In the listing below, which lines contain the string "things"? Copy them all.
** DATA RECORDS follows **
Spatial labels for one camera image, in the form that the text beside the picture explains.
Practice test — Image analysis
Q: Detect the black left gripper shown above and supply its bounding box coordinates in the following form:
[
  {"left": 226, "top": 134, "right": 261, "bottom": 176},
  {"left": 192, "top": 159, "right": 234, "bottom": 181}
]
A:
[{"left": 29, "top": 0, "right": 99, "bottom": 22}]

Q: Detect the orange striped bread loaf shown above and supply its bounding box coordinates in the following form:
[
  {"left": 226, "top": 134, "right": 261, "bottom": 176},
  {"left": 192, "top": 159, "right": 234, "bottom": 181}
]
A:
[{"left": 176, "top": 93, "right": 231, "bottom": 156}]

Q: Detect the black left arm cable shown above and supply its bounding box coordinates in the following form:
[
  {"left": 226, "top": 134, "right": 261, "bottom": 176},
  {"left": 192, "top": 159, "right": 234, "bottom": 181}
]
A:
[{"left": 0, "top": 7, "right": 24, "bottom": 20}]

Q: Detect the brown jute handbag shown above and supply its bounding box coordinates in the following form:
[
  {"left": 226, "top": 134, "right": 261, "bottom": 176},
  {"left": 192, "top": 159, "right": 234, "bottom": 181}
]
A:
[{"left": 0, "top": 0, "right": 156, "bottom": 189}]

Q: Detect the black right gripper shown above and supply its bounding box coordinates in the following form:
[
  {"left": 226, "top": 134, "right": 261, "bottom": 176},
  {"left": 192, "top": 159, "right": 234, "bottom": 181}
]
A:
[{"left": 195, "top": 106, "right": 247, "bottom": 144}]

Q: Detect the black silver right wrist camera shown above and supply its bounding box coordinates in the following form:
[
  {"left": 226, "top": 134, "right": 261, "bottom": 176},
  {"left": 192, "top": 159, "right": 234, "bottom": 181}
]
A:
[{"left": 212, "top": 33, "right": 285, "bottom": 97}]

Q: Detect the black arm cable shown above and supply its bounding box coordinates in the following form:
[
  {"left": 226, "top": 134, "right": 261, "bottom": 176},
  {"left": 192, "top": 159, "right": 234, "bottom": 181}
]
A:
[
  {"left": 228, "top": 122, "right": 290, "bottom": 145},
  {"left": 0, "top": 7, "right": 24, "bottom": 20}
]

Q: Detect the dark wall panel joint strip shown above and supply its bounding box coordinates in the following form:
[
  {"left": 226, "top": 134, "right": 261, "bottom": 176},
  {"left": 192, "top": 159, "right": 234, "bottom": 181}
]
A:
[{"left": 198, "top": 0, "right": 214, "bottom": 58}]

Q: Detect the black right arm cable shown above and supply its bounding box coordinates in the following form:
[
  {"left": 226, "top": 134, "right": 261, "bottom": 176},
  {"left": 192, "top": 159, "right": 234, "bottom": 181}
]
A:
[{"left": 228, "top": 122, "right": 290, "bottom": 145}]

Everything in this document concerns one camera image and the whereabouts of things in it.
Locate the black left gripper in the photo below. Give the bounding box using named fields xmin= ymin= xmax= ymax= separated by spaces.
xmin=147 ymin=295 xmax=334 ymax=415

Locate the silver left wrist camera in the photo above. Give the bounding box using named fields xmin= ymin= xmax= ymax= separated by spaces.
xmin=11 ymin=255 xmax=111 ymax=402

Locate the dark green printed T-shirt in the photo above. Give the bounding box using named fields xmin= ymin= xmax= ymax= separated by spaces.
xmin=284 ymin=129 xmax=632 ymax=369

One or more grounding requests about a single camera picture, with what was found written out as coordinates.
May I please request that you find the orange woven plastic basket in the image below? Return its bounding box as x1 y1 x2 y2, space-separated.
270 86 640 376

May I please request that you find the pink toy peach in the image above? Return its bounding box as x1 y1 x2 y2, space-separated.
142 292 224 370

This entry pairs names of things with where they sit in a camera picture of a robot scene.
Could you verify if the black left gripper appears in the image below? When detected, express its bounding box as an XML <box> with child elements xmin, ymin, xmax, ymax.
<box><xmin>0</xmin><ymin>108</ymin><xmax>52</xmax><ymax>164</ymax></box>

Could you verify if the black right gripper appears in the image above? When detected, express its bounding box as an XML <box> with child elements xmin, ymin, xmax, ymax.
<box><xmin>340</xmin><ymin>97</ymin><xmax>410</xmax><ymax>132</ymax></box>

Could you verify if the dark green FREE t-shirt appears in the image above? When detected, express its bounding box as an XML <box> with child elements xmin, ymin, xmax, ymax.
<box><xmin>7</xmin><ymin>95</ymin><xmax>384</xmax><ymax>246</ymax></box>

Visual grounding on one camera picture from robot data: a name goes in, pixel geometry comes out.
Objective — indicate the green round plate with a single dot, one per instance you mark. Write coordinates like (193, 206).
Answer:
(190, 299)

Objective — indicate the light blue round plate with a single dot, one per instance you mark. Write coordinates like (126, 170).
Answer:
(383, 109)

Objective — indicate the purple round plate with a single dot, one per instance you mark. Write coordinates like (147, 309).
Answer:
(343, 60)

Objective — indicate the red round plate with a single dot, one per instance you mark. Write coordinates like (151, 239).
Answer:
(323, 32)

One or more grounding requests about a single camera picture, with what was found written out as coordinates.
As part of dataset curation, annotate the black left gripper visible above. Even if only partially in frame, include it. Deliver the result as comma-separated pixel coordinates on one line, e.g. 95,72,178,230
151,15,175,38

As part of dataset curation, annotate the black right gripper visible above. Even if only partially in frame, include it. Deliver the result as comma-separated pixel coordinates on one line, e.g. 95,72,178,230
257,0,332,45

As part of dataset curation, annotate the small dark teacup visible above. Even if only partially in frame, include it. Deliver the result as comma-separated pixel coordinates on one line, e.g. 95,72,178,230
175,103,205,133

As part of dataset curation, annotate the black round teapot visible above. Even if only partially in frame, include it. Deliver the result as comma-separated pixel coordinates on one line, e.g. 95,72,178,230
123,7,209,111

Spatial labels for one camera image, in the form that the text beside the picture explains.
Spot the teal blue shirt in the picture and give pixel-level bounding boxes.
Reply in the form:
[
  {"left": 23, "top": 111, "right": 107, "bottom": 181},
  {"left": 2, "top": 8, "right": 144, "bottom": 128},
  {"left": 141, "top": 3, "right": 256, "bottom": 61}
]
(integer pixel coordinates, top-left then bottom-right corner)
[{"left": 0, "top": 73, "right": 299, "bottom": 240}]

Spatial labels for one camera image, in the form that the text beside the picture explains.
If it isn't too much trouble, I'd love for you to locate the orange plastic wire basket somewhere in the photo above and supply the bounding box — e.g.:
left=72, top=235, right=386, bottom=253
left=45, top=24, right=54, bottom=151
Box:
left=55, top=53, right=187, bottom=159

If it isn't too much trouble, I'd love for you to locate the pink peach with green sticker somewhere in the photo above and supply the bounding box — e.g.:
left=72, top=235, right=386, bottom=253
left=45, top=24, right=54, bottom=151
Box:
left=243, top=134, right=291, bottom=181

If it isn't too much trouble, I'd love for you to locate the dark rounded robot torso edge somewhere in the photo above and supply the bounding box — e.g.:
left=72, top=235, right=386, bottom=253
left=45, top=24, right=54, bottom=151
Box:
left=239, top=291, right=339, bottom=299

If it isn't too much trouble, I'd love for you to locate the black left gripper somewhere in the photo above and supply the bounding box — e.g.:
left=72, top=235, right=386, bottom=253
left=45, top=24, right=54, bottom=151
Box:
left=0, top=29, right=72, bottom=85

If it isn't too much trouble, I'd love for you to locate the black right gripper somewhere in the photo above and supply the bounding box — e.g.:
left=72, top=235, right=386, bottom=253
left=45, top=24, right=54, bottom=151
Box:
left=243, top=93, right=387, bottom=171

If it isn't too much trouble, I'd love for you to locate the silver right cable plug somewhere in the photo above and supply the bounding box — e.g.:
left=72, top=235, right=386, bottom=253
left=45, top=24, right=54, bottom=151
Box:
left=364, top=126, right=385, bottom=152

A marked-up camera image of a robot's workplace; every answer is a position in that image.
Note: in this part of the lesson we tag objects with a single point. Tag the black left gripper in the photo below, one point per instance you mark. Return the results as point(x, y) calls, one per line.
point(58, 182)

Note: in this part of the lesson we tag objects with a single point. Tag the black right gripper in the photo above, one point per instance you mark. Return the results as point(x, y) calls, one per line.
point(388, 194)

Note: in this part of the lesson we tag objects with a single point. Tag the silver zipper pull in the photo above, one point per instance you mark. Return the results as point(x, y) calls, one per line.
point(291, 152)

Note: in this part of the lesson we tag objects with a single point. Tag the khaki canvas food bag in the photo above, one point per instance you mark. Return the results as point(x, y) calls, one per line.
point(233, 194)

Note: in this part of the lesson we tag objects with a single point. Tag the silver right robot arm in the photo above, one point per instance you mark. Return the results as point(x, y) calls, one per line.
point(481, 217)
** End of DATA RECORDS **
§ RESPONSE FOR THIS EXERCISE
Everything in this document concerns one camera image and the whereabouts of things in it.
This entry pairs names of things with where they sit in a camera picture of a robot scene.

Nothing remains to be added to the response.